» **Your goal**:
What's wanted is the full listing, reproduced exactly.

[Data below Boundary: Start]

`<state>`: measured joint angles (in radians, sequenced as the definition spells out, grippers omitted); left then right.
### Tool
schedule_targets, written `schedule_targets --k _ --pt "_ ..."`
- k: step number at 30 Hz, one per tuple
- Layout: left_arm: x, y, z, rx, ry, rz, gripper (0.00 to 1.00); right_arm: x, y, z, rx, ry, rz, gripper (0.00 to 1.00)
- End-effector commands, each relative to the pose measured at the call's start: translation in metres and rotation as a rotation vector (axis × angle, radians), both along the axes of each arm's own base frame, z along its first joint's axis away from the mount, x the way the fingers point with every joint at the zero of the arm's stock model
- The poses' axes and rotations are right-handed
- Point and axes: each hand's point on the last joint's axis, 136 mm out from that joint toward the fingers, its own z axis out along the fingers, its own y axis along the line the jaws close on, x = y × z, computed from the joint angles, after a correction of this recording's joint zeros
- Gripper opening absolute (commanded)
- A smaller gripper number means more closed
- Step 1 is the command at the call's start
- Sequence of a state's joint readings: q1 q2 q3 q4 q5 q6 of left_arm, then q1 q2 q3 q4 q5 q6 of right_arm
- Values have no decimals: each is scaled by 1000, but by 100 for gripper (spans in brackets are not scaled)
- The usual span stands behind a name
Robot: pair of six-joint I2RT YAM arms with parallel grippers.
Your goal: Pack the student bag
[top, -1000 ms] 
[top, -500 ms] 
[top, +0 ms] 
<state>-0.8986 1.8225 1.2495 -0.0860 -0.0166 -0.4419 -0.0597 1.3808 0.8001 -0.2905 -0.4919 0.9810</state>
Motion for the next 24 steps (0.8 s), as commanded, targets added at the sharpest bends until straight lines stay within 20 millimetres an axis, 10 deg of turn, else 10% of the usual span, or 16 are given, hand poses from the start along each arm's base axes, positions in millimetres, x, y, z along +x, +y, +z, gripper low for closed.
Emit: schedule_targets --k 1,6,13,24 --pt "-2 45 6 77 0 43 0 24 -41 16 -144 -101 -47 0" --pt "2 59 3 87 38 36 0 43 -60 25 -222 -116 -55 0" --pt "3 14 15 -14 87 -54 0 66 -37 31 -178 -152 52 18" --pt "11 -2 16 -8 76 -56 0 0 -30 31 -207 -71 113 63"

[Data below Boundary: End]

» **Reply to the task**:
`<state>`: measured joint angles (in radians, sequenced as the definition spells out, grippers omitted); left then right.
### Tool
schedule_targets, written `schedule_targets --k _ --pt "_ ..."`
- k: step number at 30 Hz, one per tuple
- Layout: left_arm: x, y, z, rx, ry, rz, gripper (0.00 to 1.00); right_arm: x, y, z, rx, ry, rz, gripper (0.00 to 1.00)
- End-effector commands, each relative to the pose measured at the call's start: translation in metres and rotation as a rotation vector (axis × angle, radians), both along the axes of each arm's own base frame, z along its first joint's axis away from the mount, x the way the fingers point with every joint at the zero of the arm's stock model
- The poses' axes and rotations are right-handed
- Point and axes: each hand's point on the last joint's axis, 136 mm out from that joint toward the fingers, its own z axis out along the fingers, its own y axis along the line the jaws close on, x = y × z, computed from the joint angles, after a correction of this recording's joint zeros
- Gripper opening absolute (commanded)
- A smaller gripper number means more closed
- Step 1 is the command at the call's start
- Sequence of a state's joint readings: q1 q2 q3 q4 q5 q6 of left_arm, then q1 q2 q3 q4 q5 q6 of right_arm
- Values have no decimals: each is scaled by 1000, but by 100 for gripper (spans in brackets are not scaled)
- The usual span stands behind a name
Robot: pair of six-joint I2RT YAM arms with parallel grippers.
Your goal: Pack the student bag
[top, -1000 ms] 
[top, -500 ms] 
[top, +0 ms] 
<state>-0.8986 1.8225 1.2495 -0.0860 -0.0166 -0.4419 -0.0597 1.3808 0.8001 -0.2905 -0.4919 0.9810</state>
Motion for the next 24 steps (0.8 s), as commanded, targets added at the sharpest bends until straight lines stay within 20 millimetres an axis, 10 deg of turn, else 10% of the usual span, or 16 are given, hand poses from the start along each arm's base axes, positions in millimetres, x, y, z along +x, +y, +z, gripper low for closed.
Emit: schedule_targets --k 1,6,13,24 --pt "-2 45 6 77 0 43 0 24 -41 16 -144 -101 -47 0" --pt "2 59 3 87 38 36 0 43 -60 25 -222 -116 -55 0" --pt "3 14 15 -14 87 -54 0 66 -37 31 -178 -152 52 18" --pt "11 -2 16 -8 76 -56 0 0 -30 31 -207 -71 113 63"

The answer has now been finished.